What the task requires:
Repeat, word for word, all the data that follows, and exclude the pictures.

____

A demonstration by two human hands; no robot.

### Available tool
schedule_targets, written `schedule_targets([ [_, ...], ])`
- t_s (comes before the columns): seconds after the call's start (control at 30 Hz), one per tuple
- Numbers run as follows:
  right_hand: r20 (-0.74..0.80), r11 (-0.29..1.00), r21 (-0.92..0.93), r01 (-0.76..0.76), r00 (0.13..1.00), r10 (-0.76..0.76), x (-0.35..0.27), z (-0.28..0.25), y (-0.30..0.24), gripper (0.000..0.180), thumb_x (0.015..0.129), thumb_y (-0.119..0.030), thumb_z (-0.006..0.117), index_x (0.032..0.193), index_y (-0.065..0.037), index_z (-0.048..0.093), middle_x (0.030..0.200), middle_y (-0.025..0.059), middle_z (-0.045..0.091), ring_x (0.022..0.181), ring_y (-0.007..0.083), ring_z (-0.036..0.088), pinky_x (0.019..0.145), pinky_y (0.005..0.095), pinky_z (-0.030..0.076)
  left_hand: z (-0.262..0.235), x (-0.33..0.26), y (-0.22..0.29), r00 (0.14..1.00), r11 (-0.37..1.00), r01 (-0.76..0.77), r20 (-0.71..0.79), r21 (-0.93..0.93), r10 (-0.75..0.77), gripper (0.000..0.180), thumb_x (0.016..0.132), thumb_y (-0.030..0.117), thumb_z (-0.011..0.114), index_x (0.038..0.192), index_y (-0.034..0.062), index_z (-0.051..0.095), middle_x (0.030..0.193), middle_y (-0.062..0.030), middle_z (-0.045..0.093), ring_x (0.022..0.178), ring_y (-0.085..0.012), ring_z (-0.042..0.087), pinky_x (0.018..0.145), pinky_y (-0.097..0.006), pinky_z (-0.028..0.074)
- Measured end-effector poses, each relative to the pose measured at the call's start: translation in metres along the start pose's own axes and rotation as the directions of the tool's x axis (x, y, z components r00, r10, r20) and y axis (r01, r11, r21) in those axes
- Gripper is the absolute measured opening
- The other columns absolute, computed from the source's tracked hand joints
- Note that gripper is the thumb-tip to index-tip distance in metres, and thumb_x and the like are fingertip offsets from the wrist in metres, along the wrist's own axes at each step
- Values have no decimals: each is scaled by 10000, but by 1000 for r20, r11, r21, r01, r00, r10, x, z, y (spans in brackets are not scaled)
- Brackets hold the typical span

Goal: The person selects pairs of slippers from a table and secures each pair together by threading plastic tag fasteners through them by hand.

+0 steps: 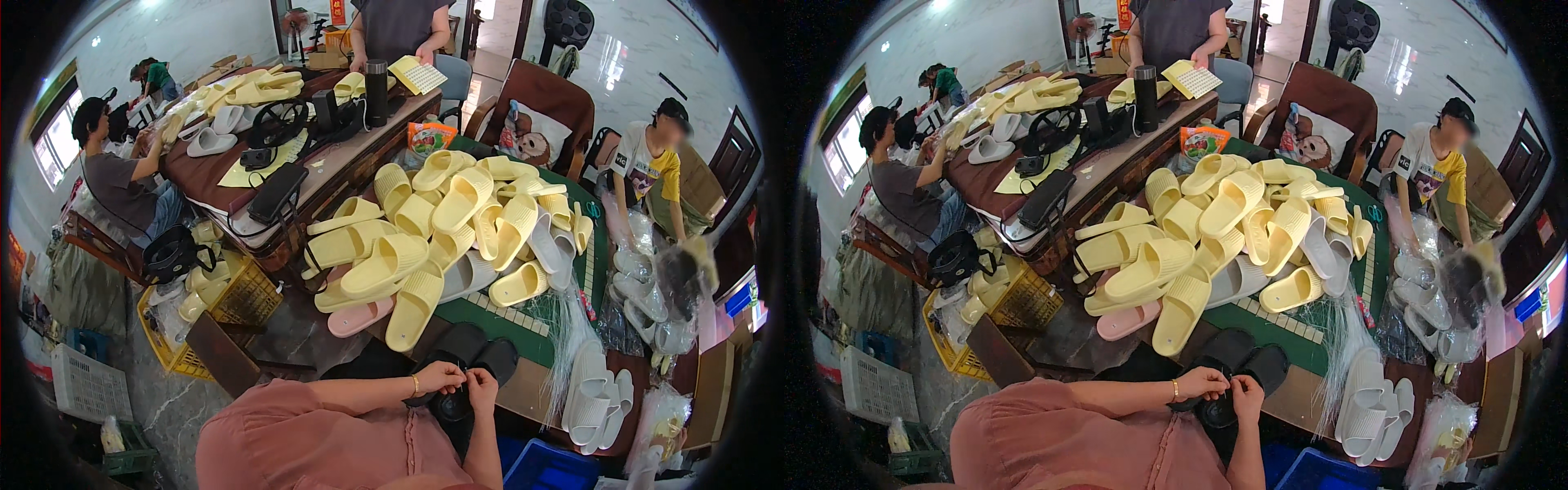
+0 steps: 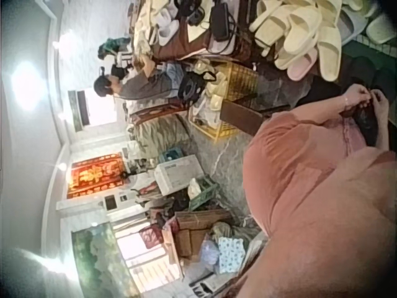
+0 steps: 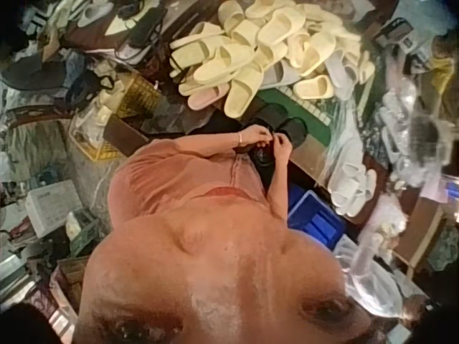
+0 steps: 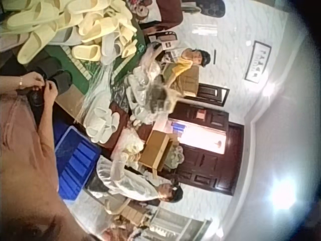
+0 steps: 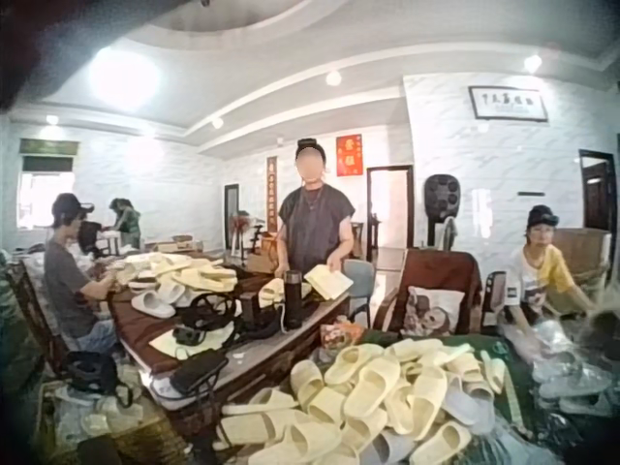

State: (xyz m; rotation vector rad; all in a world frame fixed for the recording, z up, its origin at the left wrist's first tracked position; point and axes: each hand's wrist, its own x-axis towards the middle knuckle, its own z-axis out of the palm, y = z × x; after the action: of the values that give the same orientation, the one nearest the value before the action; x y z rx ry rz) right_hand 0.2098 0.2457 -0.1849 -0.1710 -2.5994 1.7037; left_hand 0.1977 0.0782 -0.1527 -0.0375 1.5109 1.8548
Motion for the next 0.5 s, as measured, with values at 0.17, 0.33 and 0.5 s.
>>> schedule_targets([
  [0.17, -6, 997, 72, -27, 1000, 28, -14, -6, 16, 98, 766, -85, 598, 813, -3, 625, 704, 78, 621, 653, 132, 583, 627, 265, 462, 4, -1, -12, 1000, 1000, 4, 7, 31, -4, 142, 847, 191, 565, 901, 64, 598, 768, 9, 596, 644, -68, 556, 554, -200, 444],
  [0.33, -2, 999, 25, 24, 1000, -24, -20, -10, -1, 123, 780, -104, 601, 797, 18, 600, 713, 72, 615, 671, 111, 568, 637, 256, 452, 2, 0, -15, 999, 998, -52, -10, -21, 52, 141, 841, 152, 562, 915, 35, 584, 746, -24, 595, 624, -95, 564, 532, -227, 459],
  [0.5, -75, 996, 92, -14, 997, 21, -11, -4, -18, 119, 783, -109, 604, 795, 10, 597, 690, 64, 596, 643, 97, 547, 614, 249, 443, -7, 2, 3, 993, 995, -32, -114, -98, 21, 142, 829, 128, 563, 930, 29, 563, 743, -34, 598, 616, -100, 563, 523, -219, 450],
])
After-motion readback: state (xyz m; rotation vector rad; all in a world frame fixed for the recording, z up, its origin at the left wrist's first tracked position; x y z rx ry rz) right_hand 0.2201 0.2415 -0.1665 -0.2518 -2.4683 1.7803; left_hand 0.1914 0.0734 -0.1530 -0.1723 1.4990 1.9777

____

Task solution:
A demonstration by two human hands; no robot.

### Available tool
schedule_targets, written `schedule_targets([ [_, ...], ])`
- t_s (comes before the columns): seconds after the call's start (control at 30 Hz), one per tuple
- Numbers run as follows:
  right_hand: r20 (-0.74..0.80), r11 (-0.29..1.00), r21 (-0.92..0.93), r01 (-0.76..0.76), r00 (0.13..1.00), r10 (-0.76..0.76), x (-0.35..0.27), z (-0.28..0.25), y (-0.30..0.24), gripper (0.000..0.180), thumb_x (0.015..0.129), thumb_y (-0.119..0.030), thumb_z (-0.006..0.117), index_x (0.032..0.193), index_y (-0.065..0.037), index_z (-0.048..0.093), middle_x (0.030..0.200), middle_y (-0.025..0.059), middle_z (-0.045..0.091), ring_x (0.022..0.181), ring_y (-0.007..0.083), ring_z (-0.036..0.088), pinky_x (0.019..0.145), pinky_y (0.005..0.095), pinky_z (-0.030..0.076)
  left_hand: z (-0.262..0.235), x (-0.33..0.26), y (-0.22..0.29), r00 (0.14..1.00), r11 (-0.37..1.00), r01 (-0.76..0.77), r20 (-0.71..0.79), r21 (-0.93..0.93), r10 (-0.75..0.77), gripper (0.000..0.180), thumb_x (0.016..0.132), thumb_y (-0.030..0.117), thumb_z (-0.011..0.114), index_x (0.038..0.192), index_y (-0.034..0.062), index_z (-0.051..0.095), middle_x (0.030..0.193), middle_y (-0.062..0.030), middle_z (-0.045..0.093), ring_x (0.022..0.178), ring_y (-0.085..0.012), ring_z (-0.042..0.087), pinky_x (0.018..0.145), pinky_y (-0.097..0.006), pinky_z (-0.028..0.074)
- Measured end-effector poses, each relative to the pose measured at the call's start: translation in metres along the start pose's own axes and rotation as the directions of the tool's x axis (x, y, z components r00, r10, r20) and y axis (r01, r11, r21) in those axes
- Gripper is the absolute measured opening
- The other columns absolute, computed from the source's tracked hand joints
- Note that gripper is the thumb-tip to index-tip distance in metres, and thumb_x and the like are fingertip offsets from the wrist in metres, along the wrist's own axes at each step
- Values have no decimals: each is scaled by 10000, but by 1000 for r20, r11, r21, r01, r00, r10, x, z, y (spans in brackets are not scaled)
- Brackets hold the typical span

Goal: The person selects pairs of slippers from a table and secures each pair together by threading plastic tag fasteners through them by hand.

+0 steps: 
+0 steps: 
+0 steps: 
+0 steps: 
+0 steps: 

State: (xyz m; rotation vector rad; all in a world frame fixed for the recording, z up, its origin at the left wrist's first tracked position; point and axes: each hand's wrist, its own x-axis towards the middle knuckle, its own z-axis out of the palm, y = z × x; after the action: of the values that give the same orientation, the one nearest the value before the action; x y z rx ry rz) right_hand 0.2098 0.2457 -0.1849 -0.1710 -2.5994 1.7037; left_hand 0.1977 0.0782 -0.1527 -0.0375 1.5109 1.8548
Motion for the next 0.5 s, as measured, with values at 0.17, 0.33 and 0.5 s.
>>> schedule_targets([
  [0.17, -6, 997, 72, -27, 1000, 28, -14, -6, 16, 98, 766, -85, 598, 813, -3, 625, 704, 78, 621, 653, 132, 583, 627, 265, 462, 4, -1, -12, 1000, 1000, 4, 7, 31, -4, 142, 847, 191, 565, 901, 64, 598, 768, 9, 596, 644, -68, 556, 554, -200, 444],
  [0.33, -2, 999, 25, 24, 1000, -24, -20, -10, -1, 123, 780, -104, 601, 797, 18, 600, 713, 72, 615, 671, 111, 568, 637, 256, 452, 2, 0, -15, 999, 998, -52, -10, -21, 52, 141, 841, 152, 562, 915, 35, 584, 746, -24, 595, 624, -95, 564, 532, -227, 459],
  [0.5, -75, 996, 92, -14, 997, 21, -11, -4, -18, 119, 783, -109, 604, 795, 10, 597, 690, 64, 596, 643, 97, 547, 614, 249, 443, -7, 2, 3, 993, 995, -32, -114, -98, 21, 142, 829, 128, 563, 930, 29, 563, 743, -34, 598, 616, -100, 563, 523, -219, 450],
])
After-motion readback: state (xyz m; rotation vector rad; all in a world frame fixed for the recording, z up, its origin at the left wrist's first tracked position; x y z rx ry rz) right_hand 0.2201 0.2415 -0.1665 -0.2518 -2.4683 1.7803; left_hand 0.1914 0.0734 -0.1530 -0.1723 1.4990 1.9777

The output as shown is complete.